Anyway, look at it from a developer perspective. The UAD cards have resulted in (as far as I've been able to tell) no recorded piracy since their launch. I don't buy the UAD cards to reduce drain on my system, I buy them to enable me to use the plug-ins I like and accept that it helps the developer to ensure a viable profit off of making the plug-ins I want.

Anyway, there have recently been some good native plug-ins as well and I don't only use UAD plug-ins, but the UAD ones are consistently "among the best" or "the best" and they offer several plug-ins that no one else has done a good emulation of.

As to whether they are "that much better", it depends on what you are looking for. I have an artist I work with where despite a large collection of outboard gear, we have literally use the UAD Neve 33609 on every vocal track I can remember since she first got it. We sometimes layer other compressors in with it, but is part of an essential sound for her.


----------



## Rctec (Feb 7, 2013)

For us, it's a simple answer. We mixed the last few movies entirely ITB, because we now have the UAD cards on every system here. Plus, having all the original hardware (Neves, Tridents, Manley, 1176, etc...) we can do real comparisons.
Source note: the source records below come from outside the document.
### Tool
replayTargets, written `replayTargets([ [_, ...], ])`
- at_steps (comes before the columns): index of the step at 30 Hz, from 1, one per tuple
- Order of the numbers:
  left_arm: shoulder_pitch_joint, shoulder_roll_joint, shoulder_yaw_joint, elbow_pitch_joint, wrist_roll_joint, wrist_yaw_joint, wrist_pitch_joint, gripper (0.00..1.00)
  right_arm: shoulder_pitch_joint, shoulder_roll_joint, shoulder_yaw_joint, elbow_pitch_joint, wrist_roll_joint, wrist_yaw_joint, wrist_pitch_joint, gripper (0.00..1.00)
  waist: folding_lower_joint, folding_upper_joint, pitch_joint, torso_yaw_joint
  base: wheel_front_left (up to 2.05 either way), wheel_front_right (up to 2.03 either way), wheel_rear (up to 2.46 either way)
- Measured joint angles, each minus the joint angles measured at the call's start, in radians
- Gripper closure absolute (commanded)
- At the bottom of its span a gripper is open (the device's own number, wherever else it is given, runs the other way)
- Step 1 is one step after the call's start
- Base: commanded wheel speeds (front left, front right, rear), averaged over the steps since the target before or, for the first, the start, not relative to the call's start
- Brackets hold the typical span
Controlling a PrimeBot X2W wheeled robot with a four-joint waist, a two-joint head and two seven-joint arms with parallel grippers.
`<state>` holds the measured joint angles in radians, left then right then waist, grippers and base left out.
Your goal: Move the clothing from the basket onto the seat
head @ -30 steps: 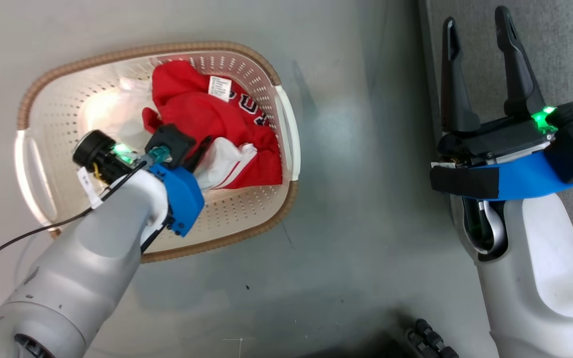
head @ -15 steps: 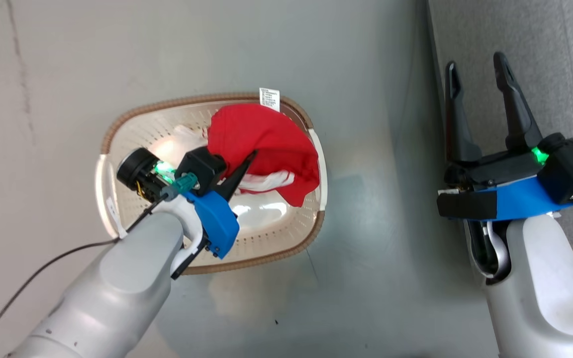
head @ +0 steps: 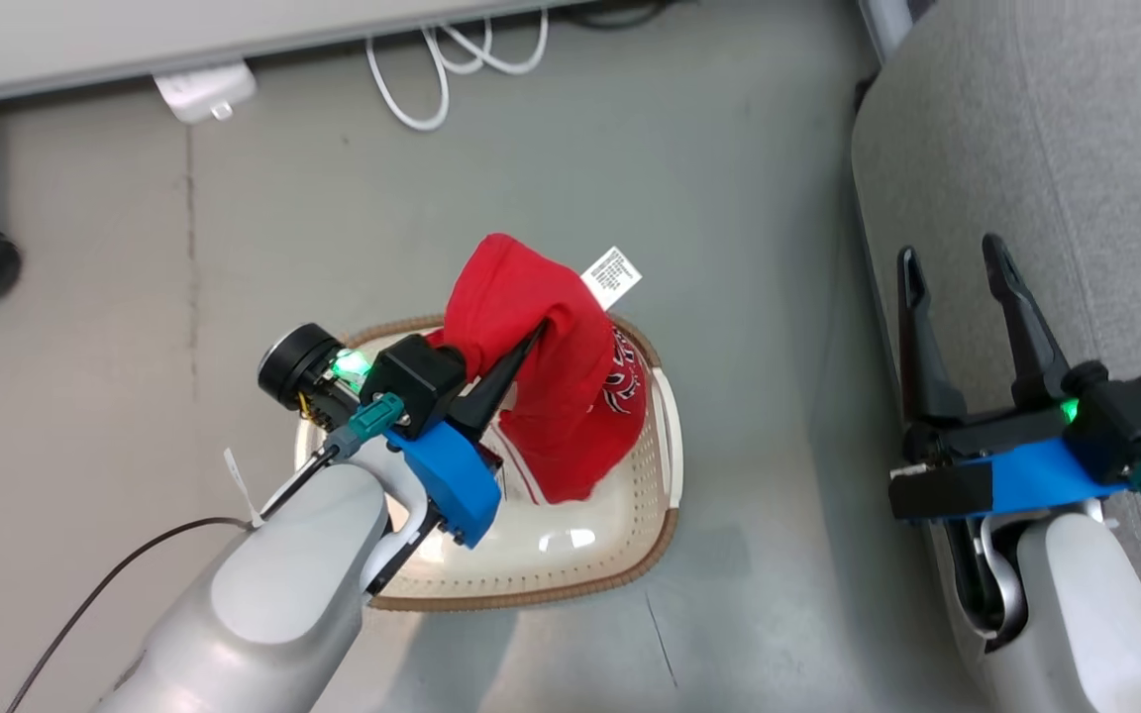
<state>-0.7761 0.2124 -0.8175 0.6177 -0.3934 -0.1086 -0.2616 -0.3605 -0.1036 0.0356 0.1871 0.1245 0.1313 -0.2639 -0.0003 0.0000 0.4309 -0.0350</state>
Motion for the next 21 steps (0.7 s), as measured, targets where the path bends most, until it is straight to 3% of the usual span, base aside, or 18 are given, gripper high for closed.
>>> replayTargets([
  [10,0.016,-0.047,0.065,-0.077,0.04,-0.001,0.0,1.0,0.075,0.0,-0.002,0.016,0.011,0.0,0.0,0.0,0.0001,0.0,-0.137,0.028,0.0,0.0,0.0],
  [21,0.009,-0.105,0.066,-0.1,0.06,-0.01,0.0,1.0,0.143,0.008,0.013,0.039,0.021,0.0,0.0,0.0,0.0002,0.0,-0.262,0.041,0.0,0.0,0.0],
])
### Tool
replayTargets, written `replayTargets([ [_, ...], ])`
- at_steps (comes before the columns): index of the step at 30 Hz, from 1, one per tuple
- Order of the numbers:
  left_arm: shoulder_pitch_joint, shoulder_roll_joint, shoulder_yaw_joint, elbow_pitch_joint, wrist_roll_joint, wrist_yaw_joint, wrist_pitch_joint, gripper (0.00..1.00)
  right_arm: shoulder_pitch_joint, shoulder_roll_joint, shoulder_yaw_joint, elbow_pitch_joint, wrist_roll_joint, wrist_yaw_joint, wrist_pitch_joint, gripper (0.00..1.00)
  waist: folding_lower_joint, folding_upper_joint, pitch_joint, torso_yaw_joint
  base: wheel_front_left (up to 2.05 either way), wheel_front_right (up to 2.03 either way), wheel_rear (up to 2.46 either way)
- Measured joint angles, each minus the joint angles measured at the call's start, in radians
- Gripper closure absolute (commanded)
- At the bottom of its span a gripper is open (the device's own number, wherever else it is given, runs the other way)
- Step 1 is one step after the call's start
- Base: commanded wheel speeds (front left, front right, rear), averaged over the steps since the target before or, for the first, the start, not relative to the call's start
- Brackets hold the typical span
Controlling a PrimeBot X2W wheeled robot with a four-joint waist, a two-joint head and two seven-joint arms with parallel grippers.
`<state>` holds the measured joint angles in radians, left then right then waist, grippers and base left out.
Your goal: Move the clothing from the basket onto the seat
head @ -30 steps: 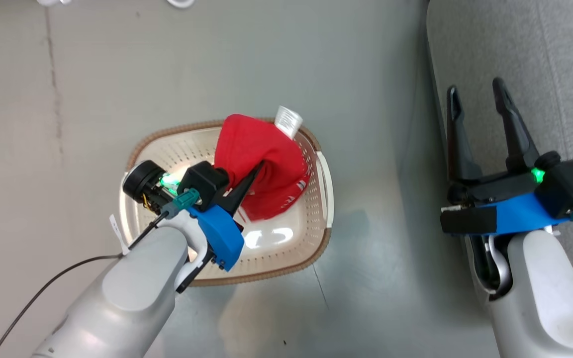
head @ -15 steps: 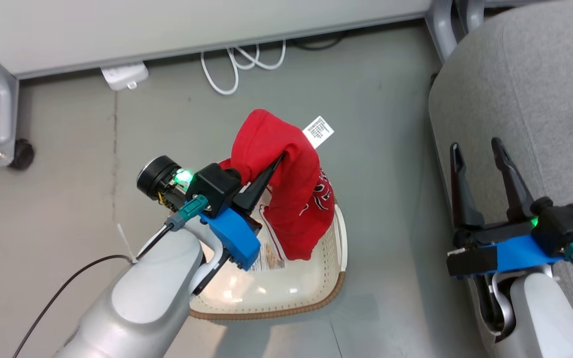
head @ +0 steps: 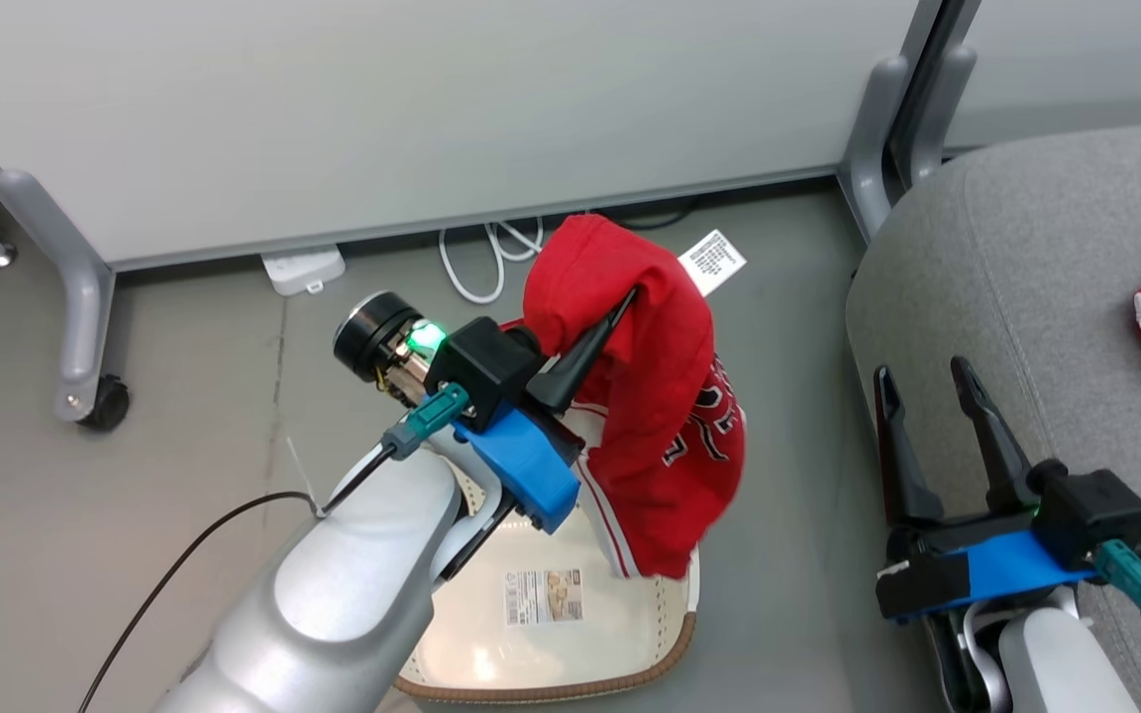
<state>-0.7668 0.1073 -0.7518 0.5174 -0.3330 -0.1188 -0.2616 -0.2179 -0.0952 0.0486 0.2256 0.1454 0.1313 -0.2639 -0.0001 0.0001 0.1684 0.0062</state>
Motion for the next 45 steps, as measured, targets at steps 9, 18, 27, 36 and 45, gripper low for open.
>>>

Since its separate DSP, it doesn't tax our CPUs. Our systems are totally stable. But, more to the point, the stuff sounds really good. So if you know what you're doing - why you would use a Neve instead of a DBX compressor, for instance, you'll get a lot of variety and color out of the thing. And who doesn't want a Roland Dimension "D" or a lexicon 224. The Emt stuff is wonderful, too.
And Dan-Jay rather brief negative comment surely can't be meaningful in the context of this discussion. Wasn't he going to sell all his gear? You have to have a sense of passion and joy about creating music to get the best out of this stuff. 
It's interesting to think of it in purely orchestral terms. Long before everyone put a custom mic pre onto every channel, people recorded things like "Star Wars" and "Raiders" straight through the console. And that is a fairly colored but ballsy sound right there...
Hz


----------



## Brobdingnagian (Feb 7, 2013)

Thank you comrades for these compelling, constructive and committed comments. I shall peruse the UAD site once again. Being familiar with a fair number of the original units, I am pleased to hear they do not disappoint. The ITB aspect certainly makes it all the more appealing...don't know why I have waited so long?

-B


----------



## Per Lichtman (Feb 7, 2013)

@Brodingnagian One last thing is to keep in mind that not all of their emulations are done to the same level. They've gotten better as they've kept at it so often times the newer ones are better emulated than the older ones (which is part of why they recently redid the LA2A, for example).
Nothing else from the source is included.